YOUR INSTRUCTIONS » What follows is a listing to transcribe exactly, leaving the pictures out.

-------- RAW DATA

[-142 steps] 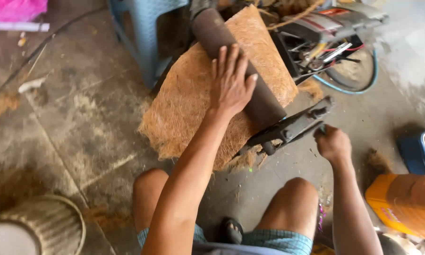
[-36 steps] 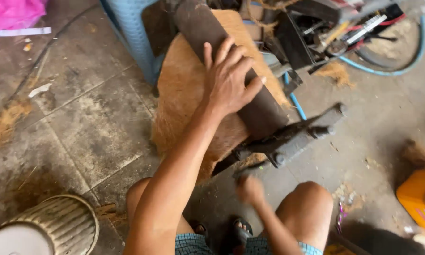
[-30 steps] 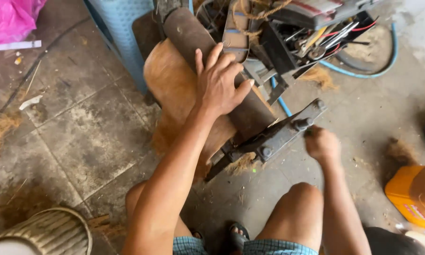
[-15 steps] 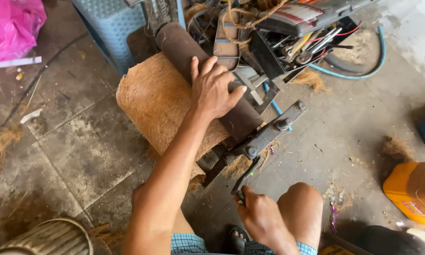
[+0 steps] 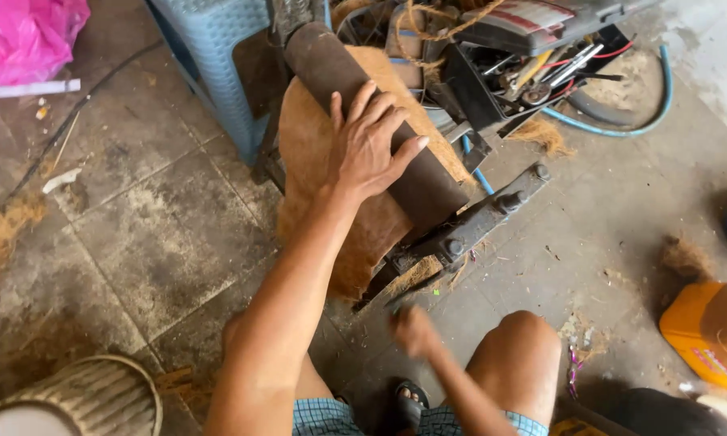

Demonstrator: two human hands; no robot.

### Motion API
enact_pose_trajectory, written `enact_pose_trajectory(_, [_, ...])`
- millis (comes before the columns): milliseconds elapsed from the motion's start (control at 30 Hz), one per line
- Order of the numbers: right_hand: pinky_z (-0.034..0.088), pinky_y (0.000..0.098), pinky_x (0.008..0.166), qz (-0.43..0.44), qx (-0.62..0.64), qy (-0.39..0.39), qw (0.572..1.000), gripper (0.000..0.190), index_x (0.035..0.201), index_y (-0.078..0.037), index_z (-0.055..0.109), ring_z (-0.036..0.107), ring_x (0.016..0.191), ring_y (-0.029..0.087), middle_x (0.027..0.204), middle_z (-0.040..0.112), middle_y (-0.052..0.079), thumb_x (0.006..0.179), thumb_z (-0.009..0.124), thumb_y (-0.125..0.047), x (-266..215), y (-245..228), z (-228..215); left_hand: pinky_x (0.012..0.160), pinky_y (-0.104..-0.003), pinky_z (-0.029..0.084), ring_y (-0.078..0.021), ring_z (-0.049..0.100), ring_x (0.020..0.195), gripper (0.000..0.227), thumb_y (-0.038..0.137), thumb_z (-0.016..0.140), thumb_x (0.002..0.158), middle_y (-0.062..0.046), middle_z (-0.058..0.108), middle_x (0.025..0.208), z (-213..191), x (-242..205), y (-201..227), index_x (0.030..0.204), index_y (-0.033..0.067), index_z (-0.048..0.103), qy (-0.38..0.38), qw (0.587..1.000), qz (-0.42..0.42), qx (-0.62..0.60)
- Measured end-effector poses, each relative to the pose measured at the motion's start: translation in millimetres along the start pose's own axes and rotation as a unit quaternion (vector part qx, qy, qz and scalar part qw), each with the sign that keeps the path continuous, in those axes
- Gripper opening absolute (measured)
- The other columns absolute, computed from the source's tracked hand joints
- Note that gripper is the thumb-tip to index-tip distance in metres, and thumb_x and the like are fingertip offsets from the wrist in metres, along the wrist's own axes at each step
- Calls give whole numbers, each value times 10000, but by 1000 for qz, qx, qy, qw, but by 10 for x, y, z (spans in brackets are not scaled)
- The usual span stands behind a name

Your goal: The person operates a manual roller machine to press a sheet of coconut fiber, then moves to a white table to fold the processed sheet multiple times.

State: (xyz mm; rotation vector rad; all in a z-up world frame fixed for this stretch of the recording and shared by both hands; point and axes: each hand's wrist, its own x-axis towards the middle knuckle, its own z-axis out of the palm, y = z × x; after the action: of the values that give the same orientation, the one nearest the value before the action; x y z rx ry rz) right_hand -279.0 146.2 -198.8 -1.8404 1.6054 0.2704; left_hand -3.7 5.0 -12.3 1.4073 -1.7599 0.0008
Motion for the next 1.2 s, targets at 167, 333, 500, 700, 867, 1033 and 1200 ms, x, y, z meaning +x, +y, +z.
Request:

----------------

SOLUTION FOR THIS TASK »
[-142 steps] 
[-36 steps] 
[-30 steps] 
[-15 steps] 
[+0 steps] 

Demonstrator: two human hands; no robot.

### Motion API
enact_pose_trajectory, written `enact_pose_trajectory(_, [_, ...])`
- millis (comes before the columns): milliseconds elapsed from the motion's start (control at 30 Hz), one per line
- Order of the numbers: right_hand: pinky_z (-0.034..0.088), pinky_y (0.000..0.098), pinky_x (0.008..0.166), qz (-0.43..0.44), qx (-0.62..0.64), qy (-0.39..0.39), qw (0.572..1.000), gripper (0.000..0.190), index_x (0.035..0.201), index_y (-0.078..0.037), index_z (-0.055..0.109), ring_z (-0.036..0.107), ring_x (0.016..0.191), ring_y (-0.029..0.087), middle_x (0.027..0.204), middle_z (-0.040..0.112), middle_y (-0.052..0.079), thumb_x (0.006..0.179), thumb_z (-0.009..0.124), thumb_y (-0.125..0.047), x (-266..215), y (-245..228), z (-228..215); left_hand: pinky_x (0.012..0.160), pinky_y (-0.104..-0.003), pinky_z (-0.029..0.084), ring_y (-0.078..0.021), ring_z (-0.049..0.100), ring_x (0.020..0.195), gripper (0.000..0.227), thumb_y (-0.038..0.137), thumb_z (-0.016..0.140), thumb_x (0.002..0.158), middle_y (-0.062..0.046), middle_z (-0.058..0.108), middle_x (0.025..0.208), z (-213..191), x (-242..205), y (-201..227), index_x (0.030..0.204), index_y (-0.033..0.067), index_z (-0.048..0.103), qy (-0.38..0.38), qw (0.587..1.000), qz (-0.42..0.42), qx (-0.62..0.60)
- Measured end-effector poses, each relative to the pose measured at the motion's start: translation in millimetres along the start pose's own axes and rotation as a unit quaternion (vector part qx, qy, qz and scalar part qw), each with the sign that keeps the path continuous, in those axes
- Gripper opening absolute (measured)
- The other columns absolute, computed from the source's tracked hand joints
- Note that gripper is the thumb-tip to index-tip distance in metres, and thumb_x and the like are fingertip offsets from the wrist in metres, along the wrist's own axes at each step
- Calls give whole numbers, each value times 10000, but by 1000 for qz, qx, qy, qw, but by 10 for x, y, z (spans in brackets are not scaled)
- The usual span stands behind a name

Your goal: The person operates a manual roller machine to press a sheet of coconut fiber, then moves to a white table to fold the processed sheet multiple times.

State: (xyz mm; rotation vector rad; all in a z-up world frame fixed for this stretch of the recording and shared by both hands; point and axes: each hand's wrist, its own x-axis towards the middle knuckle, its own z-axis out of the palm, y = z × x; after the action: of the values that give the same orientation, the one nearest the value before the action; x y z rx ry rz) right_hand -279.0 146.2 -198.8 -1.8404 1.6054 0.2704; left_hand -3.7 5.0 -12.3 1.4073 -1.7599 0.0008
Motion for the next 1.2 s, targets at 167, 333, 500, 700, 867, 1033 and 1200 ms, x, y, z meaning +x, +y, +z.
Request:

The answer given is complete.